Meg began the day’s tennis lesson. The two children took their positions at opposite corners of the court. Temple’s windup was dramatic. What happened next made them all groan. The ball didn’t rise very high, and in a midswing attempt to avoid bonking his racket into his left knee, Temple threw his weight to the right, disregarding his right foot, which turned over. He sat down on the court, holding his ankle in disbelief.

“Smooth move, Arthur Ashe,” Meg said.

“I think I sprained my ankle,” Temple said.

“You need an ice pack,” Meg said. She headed for the house.

“Flea learned a shamanistic technique that would heal that ankle immediately,” Lomax remarked from his Adirondack chair. “She’s used it on me many times.”

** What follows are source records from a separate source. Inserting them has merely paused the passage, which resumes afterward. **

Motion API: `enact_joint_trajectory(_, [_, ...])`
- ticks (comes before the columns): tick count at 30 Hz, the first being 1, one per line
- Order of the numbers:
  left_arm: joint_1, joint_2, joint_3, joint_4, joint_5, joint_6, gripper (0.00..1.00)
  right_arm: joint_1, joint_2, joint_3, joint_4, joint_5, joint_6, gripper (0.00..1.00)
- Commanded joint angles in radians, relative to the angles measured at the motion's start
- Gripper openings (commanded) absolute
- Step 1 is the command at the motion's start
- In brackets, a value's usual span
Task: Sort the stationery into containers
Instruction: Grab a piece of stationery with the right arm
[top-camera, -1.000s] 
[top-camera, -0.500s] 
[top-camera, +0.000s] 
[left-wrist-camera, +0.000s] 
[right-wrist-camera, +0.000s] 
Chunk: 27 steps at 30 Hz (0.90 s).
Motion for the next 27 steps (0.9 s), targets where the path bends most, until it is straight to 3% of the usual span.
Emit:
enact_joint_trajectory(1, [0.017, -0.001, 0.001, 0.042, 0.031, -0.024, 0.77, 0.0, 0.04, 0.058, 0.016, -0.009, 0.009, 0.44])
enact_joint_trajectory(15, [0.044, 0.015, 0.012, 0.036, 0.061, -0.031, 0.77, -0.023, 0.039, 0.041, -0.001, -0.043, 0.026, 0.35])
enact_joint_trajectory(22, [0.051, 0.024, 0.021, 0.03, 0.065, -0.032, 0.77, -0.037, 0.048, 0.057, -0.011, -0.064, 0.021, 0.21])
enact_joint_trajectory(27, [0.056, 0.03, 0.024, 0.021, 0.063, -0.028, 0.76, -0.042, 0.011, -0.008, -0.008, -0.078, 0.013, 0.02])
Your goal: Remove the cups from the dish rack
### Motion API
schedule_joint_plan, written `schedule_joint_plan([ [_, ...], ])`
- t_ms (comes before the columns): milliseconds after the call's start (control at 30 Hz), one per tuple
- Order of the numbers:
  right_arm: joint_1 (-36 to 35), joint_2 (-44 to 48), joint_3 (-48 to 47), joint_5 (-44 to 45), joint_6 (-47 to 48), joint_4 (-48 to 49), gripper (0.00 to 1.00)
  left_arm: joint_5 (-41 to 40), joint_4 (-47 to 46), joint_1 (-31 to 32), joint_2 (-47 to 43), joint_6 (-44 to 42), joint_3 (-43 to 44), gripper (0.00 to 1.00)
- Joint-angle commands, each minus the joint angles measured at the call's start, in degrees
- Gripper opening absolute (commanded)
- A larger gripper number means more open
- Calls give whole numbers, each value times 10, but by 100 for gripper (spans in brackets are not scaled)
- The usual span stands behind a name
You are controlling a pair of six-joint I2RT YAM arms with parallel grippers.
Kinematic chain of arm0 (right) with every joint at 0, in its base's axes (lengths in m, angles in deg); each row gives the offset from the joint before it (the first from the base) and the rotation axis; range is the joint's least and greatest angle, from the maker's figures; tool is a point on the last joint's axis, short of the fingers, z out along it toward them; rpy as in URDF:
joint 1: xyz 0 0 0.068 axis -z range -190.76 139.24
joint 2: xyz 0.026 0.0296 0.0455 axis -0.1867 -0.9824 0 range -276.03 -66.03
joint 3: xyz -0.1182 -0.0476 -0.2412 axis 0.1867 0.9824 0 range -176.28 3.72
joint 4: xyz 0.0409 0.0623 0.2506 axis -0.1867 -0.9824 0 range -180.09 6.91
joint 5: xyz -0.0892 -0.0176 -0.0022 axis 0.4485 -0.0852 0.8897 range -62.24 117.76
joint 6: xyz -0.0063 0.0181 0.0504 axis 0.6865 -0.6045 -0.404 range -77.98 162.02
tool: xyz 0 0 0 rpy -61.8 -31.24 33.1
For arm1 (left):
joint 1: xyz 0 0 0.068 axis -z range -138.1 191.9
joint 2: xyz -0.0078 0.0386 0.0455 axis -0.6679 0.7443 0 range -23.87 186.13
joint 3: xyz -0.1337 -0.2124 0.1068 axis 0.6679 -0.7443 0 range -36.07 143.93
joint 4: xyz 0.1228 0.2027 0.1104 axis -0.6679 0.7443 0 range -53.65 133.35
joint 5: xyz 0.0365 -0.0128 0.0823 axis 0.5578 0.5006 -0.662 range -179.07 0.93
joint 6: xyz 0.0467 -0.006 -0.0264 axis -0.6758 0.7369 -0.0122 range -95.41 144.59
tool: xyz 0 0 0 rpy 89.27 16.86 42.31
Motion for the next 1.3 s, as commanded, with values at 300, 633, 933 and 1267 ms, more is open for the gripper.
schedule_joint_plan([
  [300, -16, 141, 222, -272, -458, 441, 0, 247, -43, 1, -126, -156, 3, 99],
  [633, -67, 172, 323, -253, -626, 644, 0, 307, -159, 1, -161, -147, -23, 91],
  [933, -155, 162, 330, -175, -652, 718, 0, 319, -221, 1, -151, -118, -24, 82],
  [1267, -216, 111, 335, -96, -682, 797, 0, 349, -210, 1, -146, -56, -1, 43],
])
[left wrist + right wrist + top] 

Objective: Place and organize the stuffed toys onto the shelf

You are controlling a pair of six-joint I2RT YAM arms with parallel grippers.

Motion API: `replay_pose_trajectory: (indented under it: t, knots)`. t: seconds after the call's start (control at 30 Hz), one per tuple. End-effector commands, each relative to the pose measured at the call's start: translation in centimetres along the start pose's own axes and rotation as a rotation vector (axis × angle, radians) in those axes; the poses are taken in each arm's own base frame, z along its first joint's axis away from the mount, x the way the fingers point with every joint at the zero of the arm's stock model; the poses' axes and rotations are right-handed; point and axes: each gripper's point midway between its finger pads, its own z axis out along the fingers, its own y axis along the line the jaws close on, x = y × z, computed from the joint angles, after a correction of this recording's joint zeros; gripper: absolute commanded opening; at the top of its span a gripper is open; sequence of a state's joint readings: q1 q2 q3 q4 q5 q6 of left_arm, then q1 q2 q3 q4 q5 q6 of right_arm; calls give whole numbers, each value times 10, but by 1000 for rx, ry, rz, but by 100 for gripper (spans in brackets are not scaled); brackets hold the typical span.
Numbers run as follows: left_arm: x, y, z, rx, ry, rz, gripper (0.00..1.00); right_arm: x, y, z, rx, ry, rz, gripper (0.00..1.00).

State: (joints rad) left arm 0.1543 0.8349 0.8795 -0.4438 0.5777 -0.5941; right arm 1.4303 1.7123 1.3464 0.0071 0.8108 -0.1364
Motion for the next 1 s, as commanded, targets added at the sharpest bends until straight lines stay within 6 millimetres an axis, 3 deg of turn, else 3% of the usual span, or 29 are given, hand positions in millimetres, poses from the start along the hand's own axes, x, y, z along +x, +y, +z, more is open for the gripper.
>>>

“I want to see her do it,” Karen said.

“You know what? I feel all right,” Temple said. “I might try to hop on over to the house.”

“No, stay here so Flea can do shamanistic healing!” Karen said.

“Then at least be my pillow,” Temple said. Karen complied, sitting down cross-legged on the concrete. He arranged his head on her lap and said, “That’s better.” Meg returned with Flea and a dish towel full of ice cubes.

Temple was a little afraid of Flea. It was not difficult for him to let Meg palpate his ankle through his shoe. But when Flea took her place, squatting barefoot before him in her long skirt, and told him to relax so she could summon his totem animal, his thoughts were distilled to one rhythmic litany: No, not now, do not get an erection. She untied his shoelace. “No, please no,” he begged her and himself. He wiggled his foot in self-defense, trying not to kick her. “Please no, Flea. Please.”